*Task to carry out*.
Collect every line below that contains the word "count".

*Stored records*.
____________

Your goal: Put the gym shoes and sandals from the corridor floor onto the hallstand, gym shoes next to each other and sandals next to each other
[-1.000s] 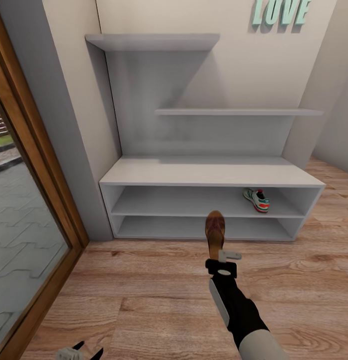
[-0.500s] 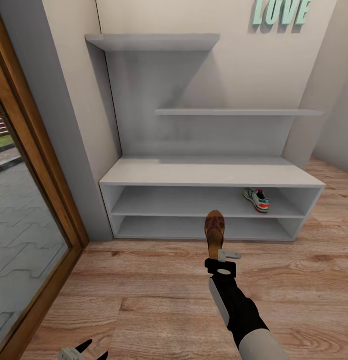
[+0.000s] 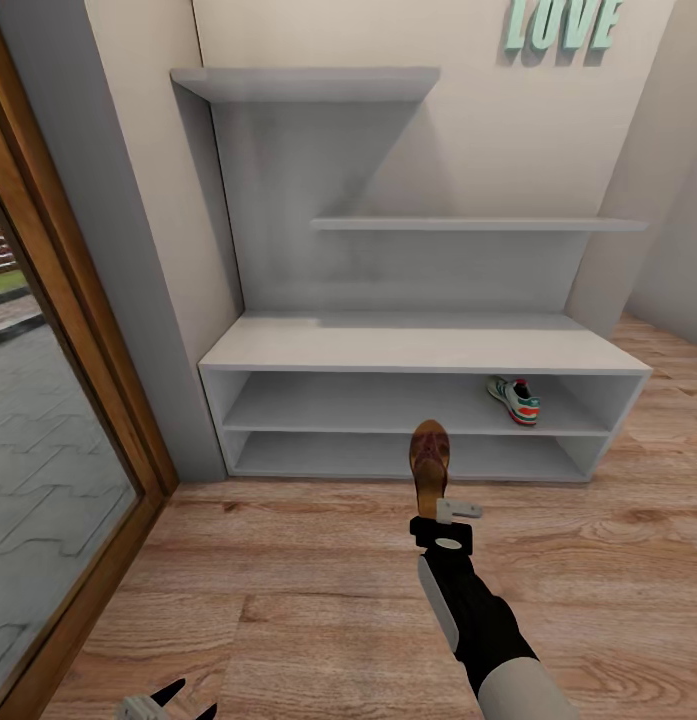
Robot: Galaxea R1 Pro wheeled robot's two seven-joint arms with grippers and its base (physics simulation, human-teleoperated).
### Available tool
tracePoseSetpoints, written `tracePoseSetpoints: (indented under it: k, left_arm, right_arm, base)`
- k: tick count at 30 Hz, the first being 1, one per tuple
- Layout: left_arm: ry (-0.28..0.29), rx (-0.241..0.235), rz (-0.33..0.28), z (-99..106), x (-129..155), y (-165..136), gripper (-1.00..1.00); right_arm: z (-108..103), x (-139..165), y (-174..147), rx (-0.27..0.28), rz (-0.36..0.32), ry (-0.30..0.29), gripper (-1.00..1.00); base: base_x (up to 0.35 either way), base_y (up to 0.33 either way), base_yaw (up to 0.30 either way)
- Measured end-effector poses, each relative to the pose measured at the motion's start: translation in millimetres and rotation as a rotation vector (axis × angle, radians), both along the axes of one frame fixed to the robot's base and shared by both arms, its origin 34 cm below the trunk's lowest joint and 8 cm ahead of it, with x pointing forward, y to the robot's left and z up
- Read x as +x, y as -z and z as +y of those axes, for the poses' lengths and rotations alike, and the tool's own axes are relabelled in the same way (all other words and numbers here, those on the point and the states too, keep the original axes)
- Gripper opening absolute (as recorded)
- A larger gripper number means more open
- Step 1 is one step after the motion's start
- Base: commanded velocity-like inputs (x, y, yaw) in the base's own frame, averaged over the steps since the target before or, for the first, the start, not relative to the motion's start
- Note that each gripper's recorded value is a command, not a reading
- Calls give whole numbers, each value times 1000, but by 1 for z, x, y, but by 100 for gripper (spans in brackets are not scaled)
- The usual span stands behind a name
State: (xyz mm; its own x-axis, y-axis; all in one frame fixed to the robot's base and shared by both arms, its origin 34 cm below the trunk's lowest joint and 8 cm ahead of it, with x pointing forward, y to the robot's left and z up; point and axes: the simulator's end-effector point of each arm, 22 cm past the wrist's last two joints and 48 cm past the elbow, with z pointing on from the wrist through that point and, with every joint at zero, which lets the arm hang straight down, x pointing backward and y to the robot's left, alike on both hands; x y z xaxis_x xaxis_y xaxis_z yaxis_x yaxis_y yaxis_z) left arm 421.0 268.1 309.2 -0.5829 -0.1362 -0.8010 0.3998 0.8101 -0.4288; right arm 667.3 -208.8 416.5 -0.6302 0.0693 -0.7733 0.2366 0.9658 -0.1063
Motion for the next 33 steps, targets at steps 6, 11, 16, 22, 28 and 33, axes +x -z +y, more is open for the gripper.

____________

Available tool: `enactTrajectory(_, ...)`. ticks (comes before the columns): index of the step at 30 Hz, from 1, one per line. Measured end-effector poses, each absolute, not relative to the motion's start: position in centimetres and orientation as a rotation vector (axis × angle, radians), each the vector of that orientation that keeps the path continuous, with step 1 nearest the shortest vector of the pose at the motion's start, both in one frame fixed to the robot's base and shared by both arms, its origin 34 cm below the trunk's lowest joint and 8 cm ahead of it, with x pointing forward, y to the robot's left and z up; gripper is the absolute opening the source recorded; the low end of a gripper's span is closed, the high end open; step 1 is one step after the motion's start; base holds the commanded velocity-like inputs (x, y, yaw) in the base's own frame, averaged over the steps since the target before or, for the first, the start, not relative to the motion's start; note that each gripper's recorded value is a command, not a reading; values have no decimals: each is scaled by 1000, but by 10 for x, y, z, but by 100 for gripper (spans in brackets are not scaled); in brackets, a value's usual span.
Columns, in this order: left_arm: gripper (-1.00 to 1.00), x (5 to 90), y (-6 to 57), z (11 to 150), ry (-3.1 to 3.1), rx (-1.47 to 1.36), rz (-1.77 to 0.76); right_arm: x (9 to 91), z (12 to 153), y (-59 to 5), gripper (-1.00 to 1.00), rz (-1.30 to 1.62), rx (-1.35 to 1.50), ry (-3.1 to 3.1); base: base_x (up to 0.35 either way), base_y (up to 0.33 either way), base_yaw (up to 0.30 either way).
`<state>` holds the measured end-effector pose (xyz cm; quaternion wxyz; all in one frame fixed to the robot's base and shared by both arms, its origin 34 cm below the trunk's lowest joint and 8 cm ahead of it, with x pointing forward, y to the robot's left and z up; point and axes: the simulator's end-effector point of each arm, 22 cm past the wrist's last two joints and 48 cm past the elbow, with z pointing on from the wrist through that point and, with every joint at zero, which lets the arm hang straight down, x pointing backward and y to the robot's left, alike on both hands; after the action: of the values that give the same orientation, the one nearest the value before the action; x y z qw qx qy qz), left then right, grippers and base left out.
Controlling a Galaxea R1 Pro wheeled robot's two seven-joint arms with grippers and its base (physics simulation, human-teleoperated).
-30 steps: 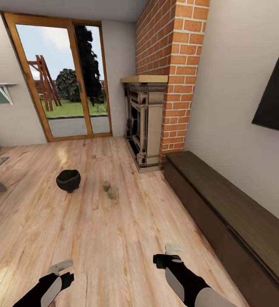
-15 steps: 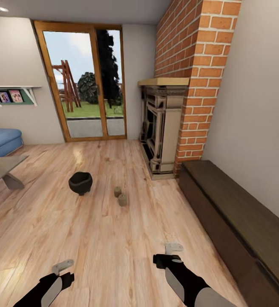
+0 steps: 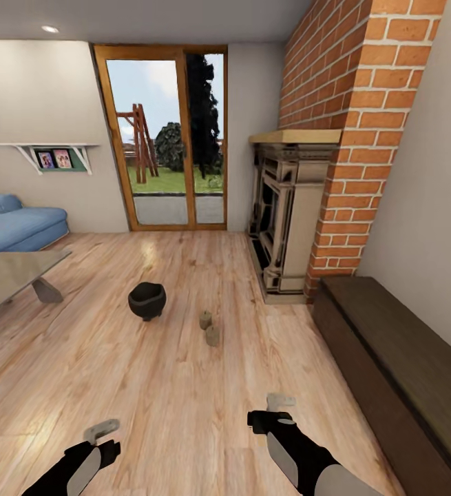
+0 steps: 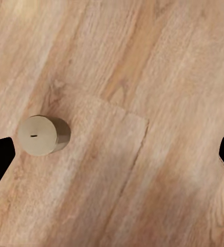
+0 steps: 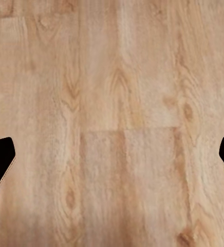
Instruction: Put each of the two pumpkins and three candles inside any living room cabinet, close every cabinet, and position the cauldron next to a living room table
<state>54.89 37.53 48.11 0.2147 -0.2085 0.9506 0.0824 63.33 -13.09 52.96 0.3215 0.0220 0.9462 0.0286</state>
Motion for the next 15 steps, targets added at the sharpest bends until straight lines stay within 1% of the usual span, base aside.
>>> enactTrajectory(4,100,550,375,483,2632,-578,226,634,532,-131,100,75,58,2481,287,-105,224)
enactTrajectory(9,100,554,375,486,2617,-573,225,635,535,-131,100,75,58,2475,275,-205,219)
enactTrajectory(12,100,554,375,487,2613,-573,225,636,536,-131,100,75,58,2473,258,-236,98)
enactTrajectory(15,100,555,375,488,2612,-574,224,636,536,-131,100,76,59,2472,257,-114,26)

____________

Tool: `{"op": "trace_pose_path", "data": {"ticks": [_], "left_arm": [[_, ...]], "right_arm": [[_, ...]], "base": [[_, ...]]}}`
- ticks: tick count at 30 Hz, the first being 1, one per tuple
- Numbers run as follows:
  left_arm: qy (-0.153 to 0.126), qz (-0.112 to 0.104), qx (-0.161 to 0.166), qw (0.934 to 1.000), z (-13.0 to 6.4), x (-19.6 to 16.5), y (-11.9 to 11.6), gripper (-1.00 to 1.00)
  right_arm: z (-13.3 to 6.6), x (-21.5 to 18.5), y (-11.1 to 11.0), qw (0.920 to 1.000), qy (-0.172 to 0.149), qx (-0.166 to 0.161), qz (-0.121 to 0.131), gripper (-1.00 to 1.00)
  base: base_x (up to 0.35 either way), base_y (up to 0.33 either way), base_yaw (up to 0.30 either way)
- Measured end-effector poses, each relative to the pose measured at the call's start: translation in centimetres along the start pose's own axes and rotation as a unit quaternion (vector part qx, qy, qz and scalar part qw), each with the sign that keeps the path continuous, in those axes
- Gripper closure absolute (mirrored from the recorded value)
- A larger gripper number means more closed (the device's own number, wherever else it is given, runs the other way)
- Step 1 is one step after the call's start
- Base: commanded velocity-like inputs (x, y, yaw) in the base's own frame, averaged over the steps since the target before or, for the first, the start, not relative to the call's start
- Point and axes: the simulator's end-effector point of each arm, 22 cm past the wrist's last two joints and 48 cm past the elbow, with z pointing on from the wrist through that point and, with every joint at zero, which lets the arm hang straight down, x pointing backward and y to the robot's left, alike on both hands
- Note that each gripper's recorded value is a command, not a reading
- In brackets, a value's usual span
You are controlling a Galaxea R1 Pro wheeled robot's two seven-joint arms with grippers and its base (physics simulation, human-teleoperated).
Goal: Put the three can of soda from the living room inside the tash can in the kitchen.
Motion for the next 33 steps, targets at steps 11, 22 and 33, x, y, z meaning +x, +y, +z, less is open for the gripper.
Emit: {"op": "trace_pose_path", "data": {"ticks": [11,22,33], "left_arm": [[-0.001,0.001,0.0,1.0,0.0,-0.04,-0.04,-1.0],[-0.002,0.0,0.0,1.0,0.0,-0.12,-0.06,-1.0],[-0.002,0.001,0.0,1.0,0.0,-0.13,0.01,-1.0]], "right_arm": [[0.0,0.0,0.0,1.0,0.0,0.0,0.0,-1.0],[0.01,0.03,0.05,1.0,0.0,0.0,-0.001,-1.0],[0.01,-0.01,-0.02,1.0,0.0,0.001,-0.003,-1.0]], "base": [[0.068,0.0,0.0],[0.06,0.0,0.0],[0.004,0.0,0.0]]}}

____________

*Output of the exercise*.
- k: tick count at 30 Hz, the first being 1, one per tuple
- ticks: tick count at 30 Hz, the first being 1, one per tuple

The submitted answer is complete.